Mostly famous interior design bloggers appear on the show and share their inexpensive secrets for keeping up with the latest interior trends. For example, one famed blogger demonstrates how to make a fake marble tray. While a real marble tray costs more than 60,000 won ($49), it only takes a few 1,000 won notes to make the fake version.
Oftentimes, the bloggers’ tips surprise the interior experts who regularly appear on the show.
Interior design has been one of the most popular types of cultural content on the web. According to Naver, the country’s largest web portal which accounts for more than 70 percent of the web search market, the most popular blog last year was Jason’s Self Interior with 90,949 subscribers.
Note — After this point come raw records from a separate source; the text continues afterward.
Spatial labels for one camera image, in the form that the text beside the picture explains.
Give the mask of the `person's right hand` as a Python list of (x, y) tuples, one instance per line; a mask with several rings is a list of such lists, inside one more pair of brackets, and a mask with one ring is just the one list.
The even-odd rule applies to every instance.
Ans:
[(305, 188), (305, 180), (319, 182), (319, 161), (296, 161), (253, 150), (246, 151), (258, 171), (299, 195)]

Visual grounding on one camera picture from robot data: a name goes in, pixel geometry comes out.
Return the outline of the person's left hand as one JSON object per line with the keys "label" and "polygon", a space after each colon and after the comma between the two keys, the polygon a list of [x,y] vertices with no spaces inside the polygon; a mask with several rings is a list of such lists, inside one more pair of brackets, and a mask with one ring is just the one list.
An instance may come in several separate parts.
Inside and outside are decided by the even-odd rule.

Jason, who is in his 20s, is not a professional interior designer but he turns old, shabby rooms into hip and trendy places.
The local online market research company Macromill Embrain also ran a survey recently to find out what people think about interior design, and 87.8 percent of survey participants - especially those in their 20s, 30s and 40s - consider decor as a way to expressing their personalities. They also consider redesigning their homes as a good way to spend their free time.
TV shows featuring pets are not new to viewers, but “Mari and I” on JTBC and “A Man Who Feeds the Dog” on Channel A differentiate themselves by putting emphasis on the relationships between humans and animals.
For “Mari and I,” eight male celebrities including entertainer Kang Ho-dong and Kim Jin-hwan and B.I., members of the K-pop boy group iKon, pet sit for owners who go on vacation or business trips.
“A Man who Feeds the Dog” candidly depicts the everyday lives of four male TV celebrities and their dogs.
The shows also give tips on how to train dogs and take care of other pets.
“The quintessential part of this program is showing the way people communicate with their pets. As they interact with animals, celebrities show different sides that we haven’t seen in the past,” said Kim No-eun, a producer for “Mari and I.”
“For example, we can see Kang’s paternal side when he spends time with pets, while Seo In-guk’s macho side is on view when he spends time with pets,” Kim added.